The point in data stood out so vividly because as you can see everything surrounding it is much, much shorter. This appears to be some sort of radio/television tower. The 1800ft elevation makes much more sense now knowing this can be found in Eau Claire.

Using ArcMap tools, Lidar data can be turned in to 3D images. For example, we took the first return data for Eau Claire and created a digital surface model (DSM) (Figure 5) at a resolution set at 2 meters. We also made a digital terrain model (DTM) (Figure 7). Lastly, a hillshade model was created to enhance the DSM. (Figure 6)
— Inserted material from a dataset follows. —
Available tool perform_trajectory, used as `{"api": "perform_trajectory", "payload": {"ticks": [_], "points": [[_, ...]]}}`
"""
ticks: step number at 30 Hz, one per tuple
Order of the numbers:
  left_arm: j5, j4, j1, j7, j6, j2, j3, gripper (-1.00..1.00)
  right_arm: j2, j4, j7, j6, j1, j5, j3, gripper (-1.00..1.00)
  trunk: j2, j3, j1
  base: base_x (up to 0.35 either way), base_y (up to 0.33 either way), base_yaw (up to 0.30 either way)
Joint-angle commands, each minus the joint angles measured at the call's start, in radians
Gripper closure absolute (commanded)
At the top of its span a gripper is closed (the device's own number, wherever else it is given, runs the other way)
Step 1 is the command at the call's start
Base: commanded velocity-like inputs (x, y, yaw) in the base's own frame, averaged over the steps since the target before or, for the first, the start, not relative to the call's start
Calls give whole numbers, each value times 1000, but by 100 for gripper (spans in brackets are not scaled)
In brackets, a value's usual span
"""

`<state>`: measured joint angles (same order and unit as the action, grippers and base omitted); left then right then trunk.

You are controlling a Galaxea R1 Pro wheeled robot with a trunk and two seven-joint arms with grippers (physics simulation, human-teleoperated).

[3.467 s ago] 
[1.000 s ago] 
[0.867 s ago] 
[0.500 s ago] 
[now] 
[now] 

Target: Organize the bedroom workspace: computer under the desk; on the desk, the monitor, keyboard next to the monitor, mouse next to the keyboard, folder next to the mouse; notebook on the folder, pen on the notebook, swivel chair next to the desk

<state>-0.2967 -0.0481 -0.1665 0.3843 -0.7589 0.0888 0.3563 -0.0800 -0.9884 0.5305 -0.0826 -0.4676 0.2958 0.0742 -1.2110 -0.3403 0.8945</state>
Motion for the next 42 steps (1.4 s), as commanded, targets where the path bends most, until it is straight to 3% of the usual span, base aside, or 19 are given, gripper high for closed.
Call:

To do this the LAS Dataset to Raster tool was used with the Value Field set to Elevation, Cell Type: Maximum and Void Filling: Natural Neighbors. In addition, the Cell Size was set to 6.56168 which equates to basically 2 meters.
Figure 5 - DSM

Figure 6 - DSM with Hillshade


Figure 7 - DTM of study area


 To create the DTM you have to set the filter to "Ground" this creates a "bare earth" raster image. This eliminates buildings and trees and focuses on terrain and elevation.

The last iteration of the data I created was an "Intensity" image. This is created using first return data. Once again using the LAS Dataset to Raster tool. The only thing changed settings wise is Value Field which has requires Intensity to be selected. The produced image was dark, not showing great detail but once lightened in ArcMap the image was enhanced and very detailed. (Figure 8)

Figure 8 - Intensity image created and brightened in ArcMap
Result
This lab lays out the basics of Lidar and highlights a few ways the data can be used for image processing. Lidar is an ever expanding field and I only expect it to become more popular and easier to work with. ArcMap and Erdas compliment each other very well when working with Lidar and I look forward to digging further in to Lidar.

Sources:
Lidar point cloud and Tile Index obtained from Eau Claire County, 2013.
Eau Claire County Shapefile is from Mastering ArcGIS 6th Edition data by Margaret Price, 2014.